保卫庄稼 拂晓瓜 4761 2024-11-12 16:39

  安必道嗜酒,倒不至于如命。

  正常情况下,半斤八两下肚,除了脸颊红似猴屁股,走路周正绝不会扶着墙走;嘴对瓶口喝猛酒,几毛钱的劣质酒也是奢侈品,安必道舍不得,其他人更不会慷而慨。

  所以安必道的酒量,远不止半瓶酒醉。

  可是现在,安必道言行举止醉态毕露,李伟功心下腹诽不已:一笑泯恩仇,何其修远?老安借酒向自个儿宣泄情绪呢!

  “老安,今儿到此为止吧,明后天我备酒,让你嫂子弄两个菜,我陪你喝着说这些!”软话消冰寒。李伟功笃定老安是借酒撒气。

  “别呀,老李,你不喝酒全村人都知道,陪着我喝?”安必道顿一下,眼眸一抬,一个酒嗝。“还不是我一个人干喝。你斟我喝,那像什么话?”

  安必道有点过分了。李伟功渐渐地面露愠怒。

  “老安,有啥不痛快,直接道!”

  “直接到(酒桌上猜拳,前两拳不定输赢,双方需唱喝出哥俩好等友好拳令后,接下来方才正式猜拳论输赢)?

  你不喝酒更不会划拳,还让人直接倒,好歹得戴个哥俩好的帽吧!”安必道偷换概念,耍起了酒桌上的规矩,欺负老李没上过场子!。

  “老安!”李伟功压低嗓门,如虎低吼。

  见李伟功面目涨红,眼眸里凶光灼灼,安必道微仰身姿,摆出被突然窜出的老鼠吓了一跳的样子,噗嗤一笑。

  “好了,好了,老李,不逗你了!”说着,兀自长叹一声,随后悠悠说道:“老李,你是不知道呀,这段日子,我亚历山大呀!自打三罗子出事,我就是过街的老鼠,人人喊打。

  朗朗乾坤,天可怜见,三罗子就是真有个三长两短,也不是我把他搀扶着上了烟囱的呀。你揪住我不放,硬要对峙个子丑寅卯,村里和这事完全不相干的也特么围追堵截我。

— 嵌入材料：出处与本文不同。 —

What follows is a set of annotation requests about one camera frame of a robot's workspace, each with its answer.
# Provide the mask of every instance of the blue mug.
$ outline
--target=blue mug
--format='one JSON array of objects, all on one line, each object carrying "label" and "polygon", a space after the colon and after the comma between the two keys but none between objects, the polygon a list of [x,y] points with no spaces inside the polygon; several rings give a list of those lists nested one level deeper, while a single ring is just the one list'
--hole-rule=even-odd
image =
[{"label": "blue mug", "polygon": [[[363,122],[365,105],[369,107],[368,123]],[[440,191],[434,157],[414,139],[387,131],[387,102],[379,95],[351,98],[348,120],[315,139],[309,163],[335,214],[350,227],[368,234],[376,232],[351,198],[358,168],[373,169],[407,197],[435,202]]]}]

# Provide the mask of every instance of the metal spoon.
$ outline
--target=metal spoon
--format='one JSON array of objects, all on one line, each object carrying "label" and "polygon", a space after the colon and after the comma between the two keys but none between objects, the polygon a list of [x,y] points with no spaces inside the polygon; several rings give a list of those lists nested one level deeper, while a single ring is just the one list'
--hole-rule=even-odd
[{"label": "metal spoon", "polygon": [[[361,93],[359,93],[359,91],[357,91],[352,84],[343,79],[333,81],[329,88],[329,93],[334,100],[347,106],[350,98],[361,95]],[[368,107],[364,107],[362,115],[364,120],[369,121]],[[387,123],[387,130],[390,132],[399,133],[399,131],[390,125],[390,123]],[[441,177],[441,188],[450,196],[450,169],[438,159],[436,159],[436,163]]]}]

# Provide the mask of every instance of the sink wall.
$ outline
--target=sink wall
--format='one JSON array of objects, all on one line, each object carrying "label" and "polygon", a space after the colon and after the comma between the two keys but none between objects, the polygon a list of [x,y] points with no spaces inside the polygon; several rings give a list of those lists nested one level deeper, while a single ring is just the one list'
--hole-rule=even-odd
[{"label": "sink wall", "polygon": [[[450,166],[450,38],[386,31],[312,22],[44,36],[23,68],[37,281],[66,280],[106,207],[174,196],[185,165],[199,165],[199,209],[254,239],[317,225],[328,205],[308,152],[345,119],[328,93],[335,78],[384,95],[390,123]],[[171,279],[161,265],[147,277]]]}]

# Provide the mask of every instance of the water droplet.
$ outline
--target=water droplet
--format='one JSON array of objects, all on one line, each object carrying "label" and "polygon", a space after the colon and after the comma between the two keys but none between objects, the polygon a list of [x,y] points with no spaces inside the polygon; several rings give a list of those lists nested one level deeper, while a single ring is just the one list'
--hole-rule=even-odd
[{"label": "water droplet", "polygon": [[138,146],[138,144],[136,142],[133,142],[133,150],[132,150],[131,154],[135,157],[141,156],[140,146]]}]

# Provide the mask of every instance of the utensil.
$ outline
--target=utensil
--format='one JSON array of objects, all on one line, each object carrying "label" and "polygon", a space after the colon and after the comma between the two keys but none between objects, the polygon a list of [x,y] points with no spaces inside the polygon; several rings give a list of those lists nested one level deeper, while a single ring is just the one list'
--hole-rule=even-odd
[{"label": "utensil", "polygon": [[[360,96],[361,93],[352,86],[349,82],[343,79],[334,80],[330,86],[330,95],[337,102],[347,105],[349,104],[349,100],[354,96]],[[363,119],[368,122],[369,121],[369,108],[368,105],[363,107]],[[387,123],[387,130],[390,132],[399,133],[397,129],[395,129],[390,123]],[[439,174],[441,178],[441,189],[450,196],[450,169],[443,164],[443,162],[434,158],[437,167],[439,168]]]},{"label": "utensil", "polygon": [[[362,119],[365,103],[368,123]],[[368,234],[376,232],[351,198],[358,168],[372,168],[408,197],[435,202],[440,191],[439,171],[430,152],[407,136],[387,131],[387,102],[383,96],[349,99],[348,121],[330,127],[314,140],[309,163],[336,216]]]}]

  我若真是罪魁祸首,报案呀,让公安来逮我呀!还不都是闲得蛋疼,无事生非!”

  信道之人似乎都擅长摆弄面部表情,老安此刻满面悲戚戚,嗓声嘶哑,黯然低徊,真像是蒙受了不白之冤,无以开解而委屈愤懑。

  李伟功盯着他的老脸,任由他大倒苦水。

  膀胱憋了放水,心里苦了倒水,其结果都会舒坦。

  “老安,这会气顺了吧?”李伟功暖声说。

  老安没有正面回应,而是岔开话茬,面对了李伟功,煞有其事地问道:“老李,你知道吗,这几天老有人半夜敲我的门?”

  “半夜墙门?”李伟功很是狐疑。

  “也不是半夜,好几次了,每次和你刚才来的时候差不多。

  我知道他是谁,所以才让娃娃入夜就扣上门,但凡有人敲门,一定先确认是谁,经我允许,才能开门!”老安故作高深。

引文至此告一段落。